=== Section Start ===

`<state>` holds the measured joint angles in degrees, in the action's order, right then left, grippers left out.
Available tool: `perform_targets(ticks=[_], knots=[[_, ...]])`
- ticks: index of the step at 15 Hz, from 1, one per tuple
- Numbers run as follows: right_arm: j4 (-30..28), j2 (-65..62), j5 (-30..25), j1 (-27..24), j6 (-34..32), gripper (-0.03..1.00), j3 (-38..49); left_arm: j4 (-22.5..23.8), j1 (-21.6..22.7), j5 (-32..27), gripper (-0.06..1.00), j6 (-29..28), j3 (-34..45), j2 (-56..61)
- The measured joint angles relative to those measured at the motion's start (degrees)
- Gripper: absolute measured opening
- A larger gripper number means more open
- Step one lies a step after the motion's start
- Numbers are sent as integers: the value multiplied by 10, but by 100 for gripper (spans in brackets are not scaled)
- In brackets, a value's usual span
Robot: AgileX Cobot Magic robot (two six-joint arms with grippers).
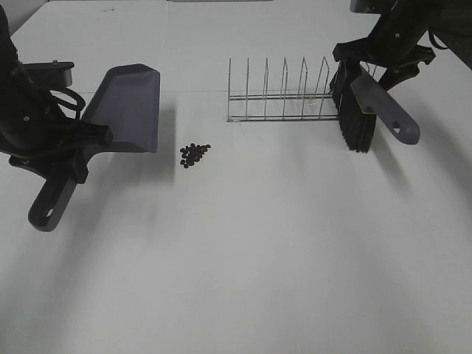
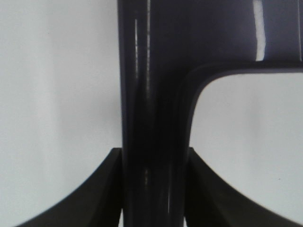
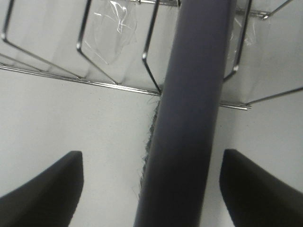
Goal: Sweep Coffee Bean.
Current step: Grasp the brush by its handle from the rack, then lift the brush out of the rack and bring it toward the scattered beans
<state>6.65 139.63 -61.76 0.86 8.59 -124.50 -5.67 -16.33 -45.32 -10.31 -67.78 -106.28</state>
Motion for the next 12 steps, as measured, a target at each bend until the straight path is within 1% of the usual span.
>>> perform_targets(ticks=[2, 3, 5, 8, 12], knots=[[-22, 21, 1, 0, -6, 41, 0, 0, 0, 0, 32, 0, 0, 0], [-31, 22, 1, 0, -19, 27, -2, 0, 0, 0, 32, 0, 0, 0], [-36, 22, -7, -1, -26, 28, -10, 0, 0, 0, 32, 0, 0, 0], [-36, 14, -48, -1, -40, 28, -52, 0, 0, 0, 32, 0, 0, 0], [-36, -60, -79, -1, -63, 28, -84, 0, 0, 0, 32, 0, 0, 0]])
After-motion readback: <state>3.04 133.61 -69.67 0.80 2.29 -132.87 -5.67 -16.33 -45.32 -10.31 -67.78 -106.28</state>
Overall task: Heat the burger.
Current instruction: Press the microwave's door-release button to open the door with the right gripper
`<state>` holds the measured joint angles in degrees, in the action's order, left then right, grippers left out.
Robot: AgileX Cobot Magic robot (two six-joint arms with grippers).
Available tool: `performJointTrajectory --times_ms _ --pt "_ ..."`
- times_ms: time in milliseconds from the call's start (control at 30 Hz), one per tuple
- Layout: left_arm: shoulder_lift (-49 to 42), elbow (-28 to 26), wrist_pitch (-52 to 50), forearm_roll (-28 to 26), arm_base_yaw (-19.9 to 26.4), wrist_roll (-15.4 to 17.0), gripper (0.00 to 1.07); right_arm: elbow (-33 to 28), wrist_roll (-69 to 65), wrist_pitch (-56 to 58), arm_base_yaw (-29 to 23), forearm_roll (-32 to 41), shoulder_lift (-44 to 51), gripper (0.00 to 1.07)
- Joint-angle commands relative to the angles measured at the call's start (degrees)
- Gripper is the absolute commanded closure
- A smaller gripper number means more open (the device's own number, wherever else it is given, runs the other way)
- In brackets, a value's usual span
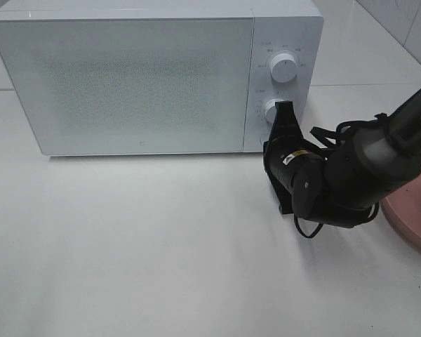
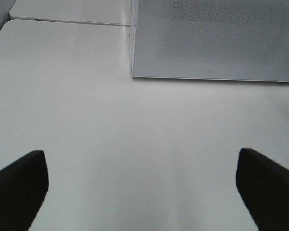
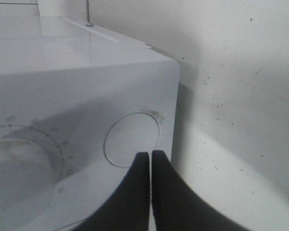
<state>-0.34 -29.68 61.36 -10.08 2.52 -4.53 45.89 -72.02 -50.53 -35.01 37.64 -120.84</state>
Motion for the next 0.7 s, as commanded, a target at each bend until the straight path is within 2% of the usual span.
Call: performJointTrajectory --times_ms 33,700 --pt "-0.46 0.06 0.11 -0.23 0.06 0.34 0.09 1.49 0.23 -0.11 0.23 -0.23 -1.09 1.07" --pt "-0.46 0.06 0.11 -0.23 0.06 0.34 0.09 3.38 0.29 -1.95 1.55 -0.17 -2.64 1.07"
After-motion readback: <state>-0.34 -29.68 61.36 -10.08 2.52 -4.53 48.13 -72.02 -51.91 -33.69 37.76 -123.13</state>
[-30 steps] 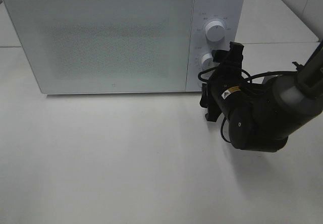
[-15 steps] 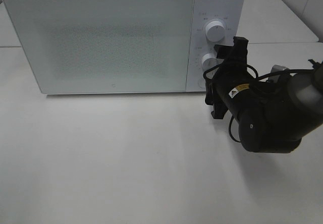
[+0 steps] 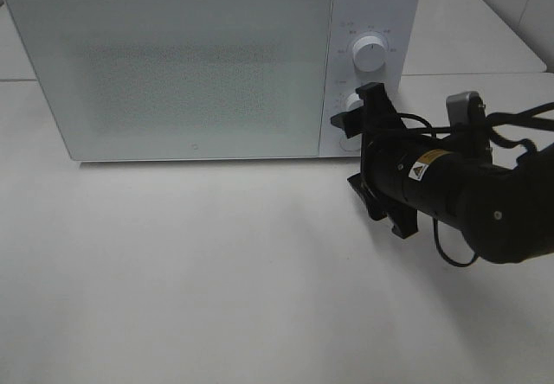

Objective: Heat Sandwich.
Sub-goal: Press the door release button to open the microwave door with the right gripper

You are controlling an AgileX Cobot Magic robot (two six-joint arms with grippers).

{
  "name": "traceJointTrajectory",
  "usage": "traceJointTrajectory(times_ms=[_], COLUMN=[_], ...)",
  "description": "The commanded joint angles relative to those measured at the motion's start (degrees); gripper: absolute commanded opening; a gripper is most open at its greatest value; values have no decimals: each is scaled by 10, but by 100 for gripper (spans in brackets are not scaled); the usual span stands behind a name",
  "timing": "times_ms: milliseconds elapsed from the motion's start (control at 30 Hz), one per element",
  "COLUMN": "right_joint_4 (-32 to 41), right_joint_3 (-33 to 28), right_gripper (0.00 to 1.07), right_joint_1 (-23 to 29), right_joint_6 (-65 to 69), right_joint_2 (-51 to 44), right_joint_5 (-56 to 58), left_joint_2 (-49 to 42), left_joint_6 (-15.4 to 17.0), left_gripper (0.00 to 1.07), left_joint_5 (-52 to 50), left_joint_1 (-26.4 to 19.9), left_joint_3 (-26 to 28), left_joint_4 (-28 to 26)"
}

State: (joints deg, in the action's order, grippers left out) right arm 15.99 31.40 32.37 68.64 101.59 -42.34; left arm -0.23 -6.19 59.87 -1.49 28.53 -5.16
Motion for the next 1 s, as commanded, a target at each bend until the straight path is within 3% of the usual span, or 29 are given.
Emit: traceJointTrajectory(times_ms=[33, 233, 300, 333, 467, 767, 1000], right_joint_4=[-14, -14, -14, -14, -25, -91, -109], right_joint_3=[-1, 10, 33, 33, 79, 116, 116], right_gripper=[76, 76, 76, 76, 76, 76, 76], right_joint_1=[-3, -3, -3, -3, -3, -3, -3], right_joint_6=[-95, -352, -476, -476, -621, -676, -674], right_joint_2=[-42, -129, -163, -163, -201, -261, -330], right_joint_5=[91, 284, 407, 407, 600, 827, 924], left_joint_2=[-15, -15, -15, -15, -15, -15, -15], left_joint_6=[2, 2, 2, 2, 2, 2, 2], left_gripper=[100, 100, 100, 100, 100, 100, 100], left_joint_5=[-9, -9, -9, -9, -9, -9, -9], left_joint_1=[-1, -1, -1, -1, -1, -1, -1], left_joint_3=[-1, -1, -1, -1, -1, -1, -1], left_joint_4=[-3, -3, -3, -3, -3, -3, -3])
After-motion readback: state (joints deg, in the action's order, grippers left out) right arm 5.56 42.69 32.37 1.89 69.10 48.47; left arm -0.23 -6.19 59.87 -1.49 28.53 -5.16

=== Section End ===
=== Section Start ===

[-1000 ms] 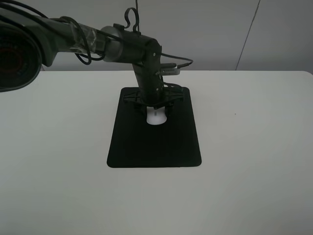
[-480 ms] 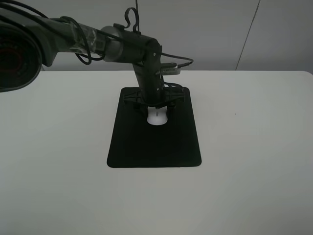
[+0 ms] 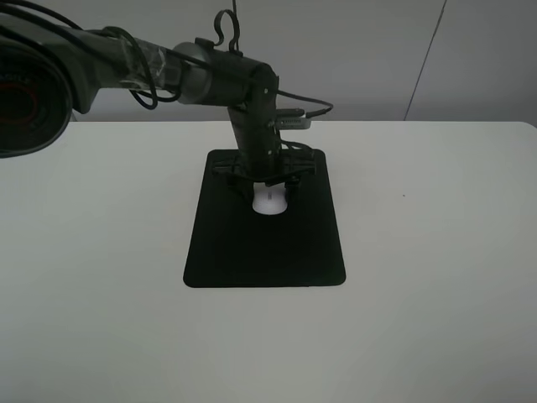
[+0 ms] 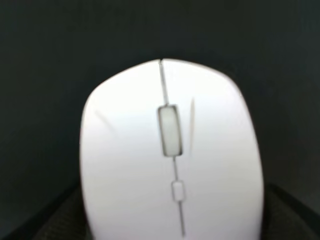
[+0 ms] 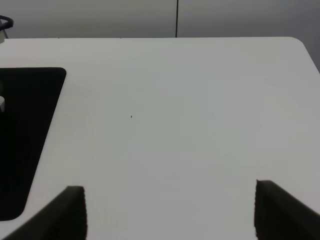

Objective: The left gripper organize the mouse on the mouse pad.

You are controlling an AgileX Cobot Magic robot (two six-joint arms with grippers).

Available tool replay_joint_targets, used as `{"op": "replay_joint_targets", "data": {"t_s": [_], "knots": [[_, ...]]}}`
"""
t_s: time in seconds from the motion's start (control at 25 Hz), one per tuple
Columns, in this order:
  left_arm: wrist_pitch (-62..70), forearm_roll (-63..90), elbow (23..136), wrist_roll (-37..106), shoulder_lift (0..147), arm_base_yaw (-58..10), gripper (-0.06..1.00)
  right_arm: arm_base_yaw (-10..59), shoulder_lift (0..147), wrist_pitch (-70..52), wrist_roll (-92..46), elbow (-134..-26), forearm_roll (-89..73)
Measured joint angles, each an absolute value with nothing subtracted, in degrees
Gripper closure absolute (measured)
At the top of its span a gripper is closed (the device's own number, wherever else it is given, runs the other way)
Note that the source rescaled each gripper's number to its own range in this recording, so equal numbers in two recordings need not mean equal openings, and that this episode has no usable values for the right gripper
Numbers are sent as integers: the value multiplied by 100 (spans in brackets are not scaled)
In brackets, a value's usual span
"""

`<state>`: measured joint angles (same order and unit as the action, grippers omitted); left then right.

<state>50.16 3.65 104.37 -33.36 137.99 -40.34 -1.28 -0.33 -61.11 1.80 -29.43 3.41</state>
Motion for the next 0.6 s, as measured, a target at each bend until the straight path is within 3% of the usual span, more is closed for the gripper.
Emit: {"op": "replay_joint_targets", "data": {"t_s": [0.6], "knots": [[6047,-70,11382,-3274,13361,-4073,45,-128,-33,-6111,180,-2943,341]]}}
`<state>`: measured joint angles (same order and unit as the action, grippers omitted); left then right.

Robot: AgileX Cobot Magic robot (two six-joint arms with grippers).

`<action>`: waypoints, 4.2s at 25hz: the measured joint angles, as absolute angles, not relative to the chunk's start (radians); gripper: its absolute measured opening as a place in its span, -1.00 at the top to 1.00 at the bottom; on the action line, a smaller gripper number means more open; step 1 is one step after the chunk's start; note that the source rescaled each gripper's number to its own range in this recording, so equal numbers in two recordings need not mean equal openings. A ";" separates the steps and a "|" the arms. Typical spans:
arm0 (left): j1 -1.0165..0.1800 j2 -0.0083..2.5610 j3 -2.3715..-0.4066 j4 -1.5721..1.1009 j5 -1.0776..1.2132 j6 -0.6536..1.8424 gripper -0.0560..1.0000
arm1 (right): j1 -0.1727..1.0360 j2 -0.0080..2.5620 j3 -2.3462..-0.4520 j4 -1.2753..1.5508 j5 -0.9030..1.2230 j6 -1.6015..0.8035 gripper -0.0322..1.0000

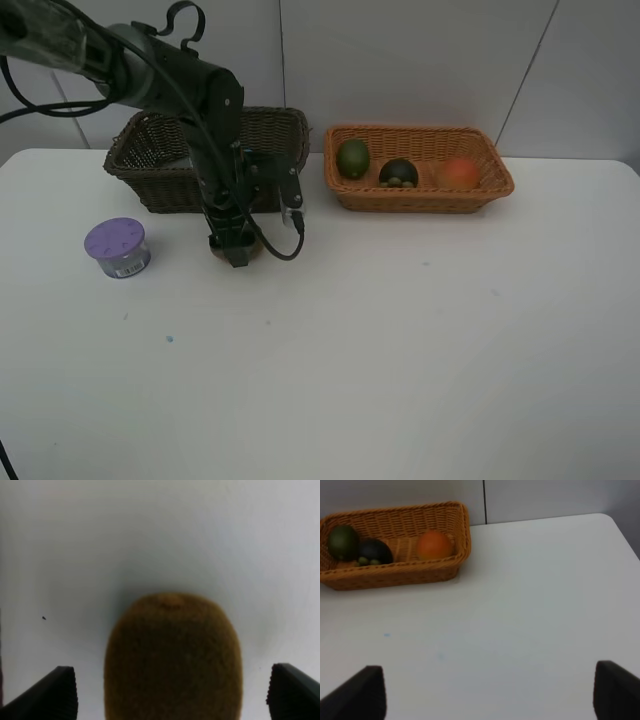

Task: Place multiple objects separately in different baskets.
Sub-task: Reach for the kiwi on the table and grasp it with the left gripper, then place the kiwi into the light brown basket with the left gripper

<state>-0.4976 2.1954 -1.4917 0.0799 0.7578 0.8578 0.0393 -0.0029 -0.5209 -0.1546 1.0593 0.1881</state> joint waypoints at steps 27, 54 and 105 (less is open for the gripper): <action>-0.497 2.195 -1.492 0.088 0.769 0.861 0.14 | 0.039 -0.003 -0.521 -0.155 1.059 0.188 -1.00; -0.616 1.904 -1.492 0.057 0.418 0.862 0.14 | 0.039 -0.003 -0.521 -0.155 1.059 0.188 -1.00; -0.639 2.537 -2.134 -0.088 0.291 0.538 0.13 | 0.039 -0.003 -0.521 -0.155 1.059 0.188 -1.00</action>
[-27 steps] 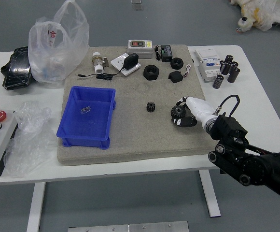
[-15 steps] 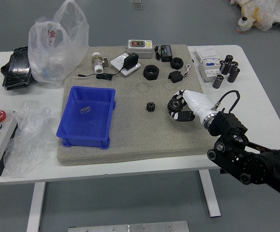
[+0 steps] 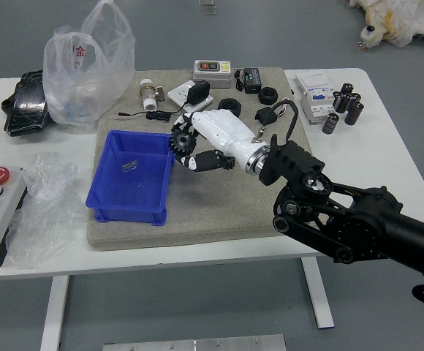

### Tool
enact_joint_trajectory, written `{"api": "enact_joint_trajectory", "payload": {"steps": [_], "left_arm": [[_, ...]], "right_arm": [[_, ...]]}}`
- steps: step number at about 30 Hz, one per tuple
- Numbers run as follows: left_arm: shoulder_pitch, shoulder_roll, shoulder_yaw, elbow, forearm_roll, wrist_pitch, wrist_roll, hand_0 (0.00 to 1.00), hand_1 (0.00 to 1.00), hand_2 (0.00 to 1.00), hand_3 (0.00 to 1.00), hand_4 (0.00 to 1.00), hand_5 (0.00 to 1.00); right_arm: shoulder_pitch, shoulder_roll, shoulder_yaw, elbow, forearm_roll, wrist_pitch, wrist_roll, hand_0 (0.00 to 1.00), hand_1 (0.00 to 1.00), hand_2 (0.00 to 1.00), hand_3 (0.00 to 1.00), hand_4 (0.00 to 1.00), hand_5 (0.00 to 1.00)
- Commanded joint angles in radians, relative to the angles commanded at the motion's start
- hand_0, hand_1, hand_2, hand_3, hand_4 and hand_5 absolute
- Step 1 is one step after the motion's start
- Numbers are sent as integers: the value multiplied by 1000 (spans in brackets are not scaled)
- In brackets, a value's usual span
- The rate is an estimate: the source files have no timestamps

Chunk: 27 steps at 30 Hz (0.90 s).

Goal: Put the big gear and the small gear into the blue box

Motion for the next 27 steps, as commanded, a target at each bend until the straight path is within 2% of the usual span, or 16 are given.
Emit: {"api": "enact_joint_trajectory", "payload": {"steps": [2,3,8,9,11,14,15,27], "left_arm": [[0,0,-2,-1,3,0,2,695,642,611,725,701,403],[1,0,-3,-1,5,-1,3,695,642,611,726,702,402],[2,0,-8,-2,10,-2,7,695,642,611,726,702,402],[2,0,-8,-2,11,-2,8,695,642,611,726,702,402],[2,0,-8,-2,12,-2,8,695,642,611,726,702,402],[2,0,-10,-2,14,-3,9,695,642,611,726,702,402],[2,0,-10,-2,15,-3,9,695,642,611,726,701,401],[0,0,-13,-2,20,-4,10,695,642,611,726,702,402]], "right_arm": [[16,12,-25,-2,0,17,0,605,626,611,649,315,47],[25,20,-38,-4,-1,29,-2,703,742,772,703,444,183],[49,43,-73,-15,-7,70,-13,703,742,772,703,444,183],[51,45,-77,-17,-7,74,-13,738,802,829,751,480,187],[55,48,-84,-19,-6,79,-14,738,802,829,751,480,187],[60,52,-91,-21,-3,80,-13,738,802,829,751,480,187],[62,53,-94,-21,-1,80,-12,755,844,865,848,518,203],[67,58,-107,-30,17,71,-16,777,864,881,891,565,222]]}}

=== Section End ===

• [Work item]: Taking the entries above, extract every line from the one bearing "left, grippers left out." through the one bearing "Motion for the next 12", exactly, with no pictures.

• [Response box]:
`<state>` holds the measured joint angles in degrees, in the action's order, right then left, grippers left out.
Available tool: `perform_targets(ticks=[_], knots=[[_, ...]])`
- ticks: index of the step at 15 Hz, from 1, one per tuple
- Numbers run as follows: right_arm: j4 (-30..28), j2 (-65..62), j5 (-30..25), j1 (-27..24), j6 (-34..32), gripper (-0.03..1.00), j3 (-38..49); left_arm: j4 (-22.5..23.8), j1 (-21.6..22.7), j5 (-32..27), gripper (-0.06..1.00), j6 (-29..28), j3 (-34..45), j2 (-56..61)
- The measured joint angles relative to those measured at the motion's start (degrees)
- Gripper: absolute measured opening
- A larger gripper number means more open
- Step one lies a step after the motion's start
- Numbers are sent as integers: the value multiplied by 10, but by 100 for gripper (spans in brackets are not scaled)
- In brackets, a value's usual span
Robot: AgileX Cobot Magic robot (two six-joint arms with grippers).
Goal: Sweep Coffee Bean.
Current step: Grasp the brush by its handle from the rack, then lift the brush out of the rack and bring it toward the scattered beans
<state>6.65 139.63 -61.76 0.86 8.59 -124.50 -5.67 -16.33 -45.32 -10.31 -67.78 -106.28</state>
Motion for the next 12 steps, as measured, a target at each bend until the straight path is within 1% of the usual span.

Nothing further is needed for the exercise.